“Ay, and you, my lassie?”

“Yes, father. I have tried very hard not to think about him, but—Yes, I do love him very dearly, and I’m going to be his wife. He said he would speak to you.”

“Yes, my dear, and he has spoken to me.”

“Oh!” she cried, as she reached up to lay her hands upon the keeper’s shoulders, and gaze inquiringly in his eyes.

“It was all one big blunder, my dear,” he said; “you ought never to have gone up to the house, and learned things to make you above your station.
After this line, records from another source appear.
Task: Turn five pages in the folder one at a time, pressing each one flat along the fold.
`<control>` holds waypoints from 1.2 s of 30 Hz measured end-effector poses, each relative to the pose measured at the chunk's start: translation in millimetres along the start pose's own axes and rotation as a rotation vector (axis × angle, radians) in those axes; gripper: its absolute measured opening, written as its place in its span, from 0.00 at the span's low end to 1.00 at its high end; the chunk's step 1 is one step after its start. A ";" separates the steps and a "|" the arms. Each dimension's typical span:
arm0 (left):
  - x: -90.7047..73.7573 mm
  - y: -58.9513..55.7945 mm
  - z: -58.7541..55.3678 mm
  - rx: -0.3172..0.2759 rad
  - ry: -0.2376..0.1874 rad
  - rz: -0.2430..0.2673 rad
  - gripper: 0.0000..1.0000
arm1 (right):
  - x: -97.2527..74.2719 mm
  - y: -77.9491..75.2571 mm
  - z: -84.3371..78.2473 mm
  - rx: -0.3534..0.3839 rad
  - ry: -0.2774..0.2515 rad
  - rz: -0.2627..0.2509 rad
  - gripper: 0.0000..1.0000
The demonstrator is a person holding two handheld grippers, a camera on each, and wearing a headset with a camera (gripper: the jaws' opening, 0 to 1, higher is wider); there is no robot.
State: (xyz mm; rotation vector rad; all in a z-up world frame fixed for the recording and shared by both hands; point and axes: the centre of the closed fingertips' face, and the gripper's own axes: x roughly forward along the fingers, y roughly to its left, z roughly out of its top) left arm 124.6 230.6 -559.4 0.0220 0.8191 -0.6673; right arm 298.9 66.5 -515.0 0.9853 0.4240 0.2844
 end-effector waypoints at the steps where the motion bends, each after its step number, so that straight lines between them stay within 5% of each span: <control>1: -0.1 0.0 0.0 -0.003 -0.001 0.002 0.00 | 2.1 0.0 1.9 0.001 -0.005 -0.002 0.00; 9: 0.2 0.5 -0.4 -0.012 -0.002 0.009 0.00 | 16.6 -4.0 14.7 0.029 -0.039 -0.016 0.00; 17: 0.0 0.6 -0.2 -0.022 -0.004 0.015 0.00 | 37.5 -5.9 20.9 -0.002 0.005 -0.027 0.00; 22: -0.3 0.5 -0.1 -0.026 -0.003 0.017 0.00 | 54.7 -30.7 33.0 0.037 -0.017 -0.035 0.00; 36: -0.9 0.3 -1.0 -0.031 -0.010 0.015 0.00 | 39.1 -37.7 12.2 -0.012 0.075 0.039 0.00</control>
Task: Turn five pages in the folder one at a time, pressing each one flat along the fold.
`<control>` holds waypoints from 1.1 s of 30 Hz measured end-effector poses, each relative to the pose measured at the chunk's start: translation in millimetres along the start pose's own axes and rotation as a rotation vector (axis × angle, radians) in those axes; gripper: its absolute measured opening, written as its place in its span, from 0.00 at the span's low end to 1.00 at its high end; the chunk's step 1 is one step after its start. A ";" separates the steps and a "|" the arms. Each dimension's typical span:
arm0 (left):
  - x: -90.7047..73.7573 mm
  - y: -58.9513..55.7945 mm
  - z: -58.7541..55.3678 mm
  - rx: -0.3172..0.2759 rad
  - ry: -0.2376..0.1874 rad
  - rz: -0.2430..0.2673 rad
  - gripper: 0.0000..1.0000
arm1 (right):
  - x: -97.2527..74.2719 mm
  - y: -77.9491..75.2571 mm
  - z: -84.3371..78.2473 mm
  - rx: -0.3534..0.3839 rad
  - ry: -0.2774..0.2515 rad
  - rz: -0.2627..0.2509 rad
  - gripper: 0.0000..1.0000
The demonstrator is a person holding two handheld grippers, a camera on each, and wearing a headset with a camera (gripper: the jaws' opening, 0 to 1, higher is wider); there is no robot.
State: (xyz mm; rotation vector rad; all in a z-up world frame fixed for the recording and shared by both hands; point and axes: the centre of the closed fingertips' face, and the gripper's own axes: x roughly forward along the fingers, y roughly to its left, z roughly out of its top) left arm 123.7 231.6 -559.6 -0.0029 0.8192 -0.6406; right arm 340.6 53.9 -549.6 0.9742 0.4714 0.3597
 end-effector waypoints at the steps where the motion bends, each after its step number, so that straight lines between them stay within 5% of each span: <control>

I used to think so, as I sat here o’ night’s and smoked my pipe, and say to myself, ‘She’ll never care for the poor old cottage again.’”

Judith looked up quickly, and her arm stole round her father’s neck.

“And then,” she whispered, “you said to yourself, ‘It is not true, for she’ll never forget the old home.’”

“You’re a witch, Judy,” he cried, drawing her to him, with his face brightening a little. “I did. And if it could have been that you’d wed the captain, and gone up to the house among the grand folk, you would have had me there; you would not have been ashamed of the old man—would you?”

“Why do you ask me that, dear?” said Judith, with her lips quivering. “You know—you know.”

“Yes,” he said, “I know. But we shall have to go away from the old place, Judy, for it can’t never be.”